Quatre formes de coût opérationnel. Les paiements en double quand la même facture est saisie deux fois sous deux références. Les surfacturations détectées trop tard, après règlement. Les paiements pour des biens non livrés. Les redressements fiscaux liés à l'absence de cohérence documentaire entre BC, livraison et facture, qui exposent l'entreprise lors d'un contrôle DGI.
Pour une PME, l'addition de ces coûts n'est pas marginale. Elle se chiffre en plusieurs dizaines de millions de FCFA par an, et plombe la trésorerie autant que la performance achats.
Le 3-way matching automatisé n'est pas binaire. Une facture qui dépasse le BC de quelques centaines de FCFA pour cause d'arrondi ne doit pas bloquer le paiement. À l'inverse, un écart de 10 % doit déclencher une revue.
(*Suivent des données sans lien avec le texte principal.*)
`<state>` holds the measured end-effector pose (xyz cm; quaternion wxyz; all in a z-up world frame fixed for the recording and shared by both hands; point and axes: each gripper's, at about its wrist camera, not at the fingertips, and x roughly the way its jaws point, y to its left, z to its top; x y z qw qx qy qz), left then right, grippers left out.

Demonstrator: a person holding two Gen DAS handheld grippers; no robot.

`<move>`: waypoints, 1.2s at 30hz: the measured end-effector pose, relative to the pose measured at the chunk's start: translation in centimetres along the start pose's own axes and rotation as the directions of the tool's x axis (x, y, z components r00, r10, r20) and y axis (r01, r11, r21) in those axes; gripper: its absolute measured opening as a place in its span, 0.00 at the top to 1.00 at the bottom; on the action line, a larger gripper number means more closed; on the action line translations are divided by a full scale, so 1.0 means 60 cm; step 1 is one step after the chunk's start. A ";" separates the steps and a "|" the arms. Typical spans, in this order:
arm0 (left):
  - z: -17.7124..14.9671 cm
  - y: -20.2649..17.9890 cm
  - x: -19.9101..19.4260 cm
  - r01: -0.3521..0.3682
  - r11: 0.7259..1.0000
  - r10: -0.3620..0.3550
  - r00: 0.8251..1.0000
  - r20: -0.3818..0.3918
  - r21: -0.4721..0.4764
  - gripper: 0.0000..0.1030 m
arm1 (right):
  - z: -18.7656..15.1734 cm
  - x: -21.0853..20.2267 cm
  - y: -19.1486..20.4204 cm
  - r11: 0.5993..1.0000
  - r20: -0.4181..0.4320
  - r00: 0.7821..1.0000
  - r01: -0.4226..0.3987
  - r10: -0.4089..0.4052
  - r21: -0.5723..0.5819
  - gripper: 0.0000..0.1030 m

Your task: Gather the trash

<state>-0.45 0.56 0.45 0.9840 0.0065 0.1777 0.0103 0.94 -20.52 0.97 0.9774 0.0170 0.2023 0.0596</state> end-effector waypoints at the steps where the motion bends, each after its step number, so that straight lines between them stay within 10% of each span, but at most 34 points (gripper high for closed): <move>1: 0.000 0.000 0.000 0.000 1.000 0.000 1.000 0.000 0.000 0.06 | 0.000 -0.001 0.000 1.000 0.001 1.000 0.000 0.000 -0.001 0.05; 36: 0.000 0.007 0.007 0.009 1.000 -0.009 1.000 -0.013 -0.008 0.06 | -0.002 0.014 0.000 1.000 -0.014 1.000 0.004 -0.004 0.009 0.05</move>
Trois axes de tolérance. L'axe prix (variance autorisée en pourcentage ou en valeur absolue). L'axe quantité (variance sur les quantités livrées). L'axe montant total (variance sur le total facturé).
Quand l'écart est dans les tolérances, la facture est auto-approuvée et passée au paiement. Quand il dépasse, une alerte est envoyée à l'approbateur compétent.
Trois sources de valeur opérationnelle. D'abord, le gain de productivité : un traitement de facture qui passe d'un travail de plusieurs minutes par pièce à un contrôle de quelques secondes représente, sur un volume mensuel de 500 à 2 000 factures, plusieurs centaines d'heures économisées par mois.
Ensuite, l'élimination des erreurs. Le contrôle systématique en pré-paiement supprime quasi totalement les paiements en double et les surfacturations passées inaperçues. Le coût des erreurs résiduelles devient négligeable.
Enfin, l'amélioration de la relation fournisseur. Quand l'entreprise paie en temps voulu et sans litige, les fournisseurs sont disposés à offrir des conditions préférentielles : escomptes pour règlement rapide, garanties d'approvisionnement, contrats-cadres plus avantageux.
Trois niveaux de contrôle. Niveau automatique : si tous les écarts sont dans les tolérances configurées, la facture passe au statut prêt à payer sans aucune action humaine.
Niveau alerte ciblée : quand un écart dépasse une tolérance, l'approbateur reçoit une notification avec le détail. Il peut approuver, demander une correction, ou rejeter.
Niveau blocage strict : sur les achats stratégiques, aucune tolérance n'est appliquée. La moindre divergence impose une validation par le directeur financier ou le directeur général.